Alderson frank about future.

General manager Sandy Alderson, on WFAN today, equated the Jose Reyes departure to that “of losing somebody after a long illness … you can prepare for it, but when it happens it is a hard thing to accept.’’

ALDERSON: Tough times ahead.

With Alderson forecasting a $100-million payroll for 2012, Reyes would have been an injury risk they couldn’t afford, no matter how popular he was with the dwindling fan base.

It is team sport sure, but it can’t be forgotten the Mets only reached the playoffs one time in Reyes’ nine seasons with the team.

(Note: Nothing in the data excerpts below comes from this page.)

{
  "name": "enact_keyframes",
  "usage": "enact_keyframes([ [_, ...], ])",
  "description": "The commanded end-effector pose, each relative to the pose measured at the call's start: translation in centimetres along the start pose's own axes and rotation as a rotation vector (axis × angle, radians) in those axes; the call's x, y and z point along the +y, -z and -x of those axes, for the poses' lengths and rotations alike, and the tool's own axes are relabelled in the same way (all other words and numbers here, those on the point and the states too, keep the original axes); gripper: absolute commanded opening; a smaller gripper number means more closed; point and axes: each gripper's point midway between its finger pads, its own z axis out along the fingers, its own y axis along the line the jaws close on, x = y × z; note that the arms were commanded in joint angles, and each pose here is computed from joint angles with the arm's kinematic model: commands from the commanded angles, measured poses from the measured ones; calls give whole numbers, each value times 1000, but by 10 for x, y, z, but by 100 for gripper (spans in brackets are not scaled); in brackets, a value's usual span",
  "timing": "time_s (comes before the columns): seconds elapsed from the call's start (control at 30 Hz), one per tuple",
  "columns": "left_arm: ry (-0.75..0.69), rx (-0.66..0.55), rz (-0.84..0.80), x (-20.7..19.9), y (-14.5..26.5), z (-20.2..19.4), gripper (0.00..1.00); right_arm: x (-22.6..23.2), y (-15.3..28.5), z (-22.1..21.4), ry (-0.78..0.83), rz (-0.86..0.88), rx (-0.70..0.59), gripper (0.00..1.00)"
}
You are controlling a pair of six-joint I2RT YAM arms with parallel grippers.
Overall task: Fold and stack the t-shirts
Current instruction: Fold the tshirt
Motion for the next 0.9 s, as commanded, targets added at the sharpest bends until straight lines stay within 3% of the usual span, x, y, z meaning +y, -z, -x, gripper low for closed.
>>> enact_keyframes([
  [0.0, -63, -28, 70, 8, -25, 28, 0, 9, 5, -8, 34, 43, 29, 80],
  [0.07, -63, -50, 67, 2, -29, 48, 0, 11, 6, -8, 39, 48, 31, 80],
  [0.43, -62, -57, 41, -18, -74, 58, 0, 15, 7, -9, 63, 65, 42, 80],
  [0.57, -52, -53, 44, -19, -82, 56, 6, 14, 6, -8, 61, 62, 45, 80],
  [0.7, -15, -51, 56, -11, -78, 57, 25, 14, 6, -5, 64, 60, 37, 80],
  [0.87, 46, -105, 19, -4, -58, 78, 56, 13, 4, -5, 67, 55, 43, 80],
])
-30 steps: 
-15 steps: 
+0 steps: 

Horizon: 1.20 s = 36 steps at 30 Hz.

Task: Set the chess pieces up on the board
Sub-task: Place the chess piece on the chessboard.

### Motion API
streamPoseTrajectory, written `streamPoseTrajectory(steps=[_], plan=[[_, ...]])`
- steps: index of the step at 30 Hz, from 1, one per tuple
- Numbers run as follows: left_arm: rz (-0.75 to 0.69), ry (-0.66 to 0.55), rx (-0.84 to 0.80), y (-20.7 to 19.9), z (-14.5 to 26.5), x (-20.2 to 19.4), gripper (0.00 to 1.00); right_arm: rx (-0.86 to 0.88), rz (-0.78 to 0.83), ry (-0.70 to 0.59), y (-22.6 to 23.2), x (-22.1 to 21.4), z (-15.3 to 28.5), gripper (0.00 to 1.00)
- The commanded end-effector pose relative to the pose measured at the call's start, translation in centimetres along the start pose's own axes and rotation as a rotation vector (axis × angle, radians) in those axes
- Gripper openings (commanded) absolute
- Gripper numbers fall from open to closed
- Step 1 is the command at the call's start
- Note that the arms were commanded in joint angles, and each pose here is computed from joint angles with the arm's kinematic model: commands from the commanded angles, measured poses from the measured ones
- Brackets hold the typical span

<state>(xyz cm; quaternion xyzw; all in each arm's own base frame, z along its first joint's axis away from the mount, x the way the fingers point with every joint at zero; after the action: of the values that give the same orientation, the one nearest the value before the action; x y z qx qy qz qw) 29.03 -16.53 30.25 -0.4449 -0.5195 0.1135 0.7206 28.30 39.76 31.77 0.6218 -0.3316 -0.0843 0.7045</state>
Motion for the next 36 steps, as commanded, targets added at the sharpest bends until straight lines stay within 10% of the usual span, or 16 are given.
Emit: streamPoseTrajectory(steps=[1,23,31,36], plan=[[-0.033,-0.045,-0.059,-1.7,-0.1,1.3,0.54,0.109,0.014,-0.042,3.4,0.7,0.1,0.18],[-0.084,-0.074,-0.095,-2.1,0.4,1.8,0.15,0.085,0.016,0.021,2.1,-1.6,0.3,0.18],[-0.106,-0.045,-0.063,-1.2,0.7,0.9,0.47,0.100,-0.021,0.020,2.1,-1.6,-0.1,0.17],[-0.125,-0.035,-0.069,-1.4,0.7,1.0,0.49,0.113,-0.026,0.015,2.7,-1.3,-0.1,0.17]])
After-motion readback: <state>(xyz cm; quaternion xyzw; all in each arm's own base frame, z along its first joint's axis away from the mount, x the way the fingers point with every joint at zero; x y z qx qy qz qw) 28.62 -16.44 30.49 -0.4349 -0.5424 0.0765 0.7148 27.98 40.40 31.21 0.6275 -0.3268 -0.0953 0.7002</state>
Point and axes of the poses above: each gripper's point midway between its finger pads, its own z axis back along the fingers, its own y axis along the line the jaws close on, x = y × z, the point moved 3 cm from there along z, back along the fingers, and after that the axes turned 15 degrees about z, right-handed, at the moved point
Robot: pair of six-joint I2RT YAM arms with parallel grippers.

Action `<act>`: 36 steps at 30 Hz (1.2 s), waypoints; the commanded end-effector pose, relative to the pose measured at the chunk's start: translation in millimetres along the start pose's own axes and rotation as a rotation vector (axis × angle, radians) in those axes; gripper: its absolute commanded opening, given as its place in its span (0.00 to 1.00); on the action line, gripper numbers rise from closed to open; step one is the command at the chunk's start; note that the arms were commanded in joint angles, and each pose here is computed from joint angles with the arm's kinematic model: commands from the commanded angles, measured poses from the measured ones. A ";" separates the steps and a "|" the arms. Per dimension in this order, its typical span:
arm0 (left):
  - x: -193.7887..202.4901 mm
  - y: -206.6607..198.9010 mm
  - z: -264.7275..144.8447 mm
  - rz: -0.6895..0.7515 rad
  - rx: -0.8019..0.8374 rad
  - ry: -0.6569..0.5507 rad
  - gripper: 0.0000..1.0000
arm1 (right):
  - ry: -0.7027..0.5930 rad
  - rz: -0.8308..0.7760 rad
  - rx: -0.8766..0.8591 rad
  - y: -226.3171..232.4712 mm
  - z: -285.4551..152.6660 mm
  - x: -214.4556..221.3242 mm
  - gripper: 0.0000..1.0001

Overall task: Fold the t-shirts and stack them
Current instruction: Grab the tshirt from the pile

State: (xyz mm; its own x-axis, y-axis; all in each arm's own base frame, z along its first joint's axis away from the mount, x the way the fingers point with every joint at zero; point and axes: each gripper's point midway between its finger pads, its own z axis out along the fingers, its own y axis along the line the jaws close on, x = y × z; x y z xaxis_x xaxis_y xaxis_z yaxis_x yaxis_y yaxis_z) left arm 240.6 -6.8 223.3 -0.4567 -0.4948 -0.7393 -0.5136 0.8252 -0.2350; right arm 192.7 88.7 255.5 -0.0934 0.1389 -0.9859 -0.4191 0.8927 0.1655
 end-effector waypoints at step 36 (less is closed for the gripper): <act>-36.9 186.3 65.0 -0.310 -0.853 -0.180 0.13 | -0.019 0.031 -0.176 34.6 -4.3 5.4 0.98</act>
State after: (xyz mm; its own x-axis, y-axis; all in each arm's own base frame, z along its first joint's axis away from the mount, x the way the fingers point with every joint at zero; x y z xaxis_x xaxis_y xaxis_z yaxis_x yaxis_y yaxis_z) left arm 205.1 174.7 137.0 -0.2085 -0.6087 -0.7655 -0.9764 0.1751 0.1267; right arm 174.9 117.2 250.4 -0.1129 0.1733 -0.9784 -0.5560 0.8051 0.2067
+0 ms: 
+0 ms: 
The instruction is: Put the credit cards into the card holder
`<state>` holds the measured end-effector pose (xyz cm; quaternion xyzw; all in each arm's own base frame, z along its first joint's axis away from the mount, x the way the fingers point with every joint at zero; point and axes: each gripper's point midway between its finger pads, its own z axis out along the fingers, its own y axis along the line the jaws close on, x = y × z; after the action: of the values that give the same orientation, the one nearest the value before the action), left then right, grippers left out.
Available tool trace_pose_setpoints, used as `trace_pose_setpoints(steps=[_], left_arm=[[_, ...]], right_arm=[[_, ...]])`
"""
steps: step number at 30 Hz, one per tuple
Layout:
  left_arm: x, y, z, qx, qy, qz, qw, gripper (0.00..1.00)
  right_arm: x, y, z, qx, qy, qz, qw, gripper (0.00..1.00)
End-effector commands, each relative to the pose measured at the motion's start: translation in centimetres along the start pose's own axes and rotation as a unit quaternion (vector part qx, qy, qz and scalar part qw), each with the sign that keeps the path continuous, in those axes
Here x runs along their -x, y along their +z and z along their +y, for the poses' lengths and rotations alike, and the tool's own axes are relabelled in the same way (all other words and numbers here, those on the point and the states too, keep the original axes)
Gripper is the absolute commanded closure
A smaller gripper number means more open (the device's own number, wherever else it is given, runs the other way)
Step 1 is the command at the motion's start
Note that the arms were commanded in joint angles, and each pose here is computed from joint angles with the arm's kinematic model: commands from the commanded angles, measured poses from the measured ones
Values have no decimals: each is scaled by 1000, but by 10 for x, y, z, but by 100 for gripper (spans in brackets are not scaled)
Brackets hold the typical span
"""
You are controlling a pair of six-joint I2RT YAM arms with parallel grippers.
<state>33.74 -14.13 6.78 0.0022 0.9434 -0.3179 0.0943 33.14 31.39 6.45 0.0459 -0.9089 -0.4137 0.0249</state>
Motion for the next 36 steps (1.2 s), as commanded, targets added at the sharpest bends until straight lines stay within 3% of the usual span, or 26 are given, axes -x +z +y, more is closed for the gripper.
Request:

“I’ve been saying from the first day that the payroll was too high to sustain at the current levels of revenue,’’ Alderson said.

Signing Reyes for the $17.7 million he’ll get from the Marlins, plus the $24 million due Johan Santana, plus the $16 million for Jason Bay and $15 million for David Wright would have added up to $72.7 tied up for four players. As it is, the Mets will pay $55 million for three players, one of which – Santana – they don’t know what they’ll get.

With the Mets losing $70 million last season – that’s what they say, but they haven’t opened their books – and their debt on Citi Field and from loans taken against the team and SNY which total over $1.4 billion, it was clear keeping Reyes would have been a pipedream.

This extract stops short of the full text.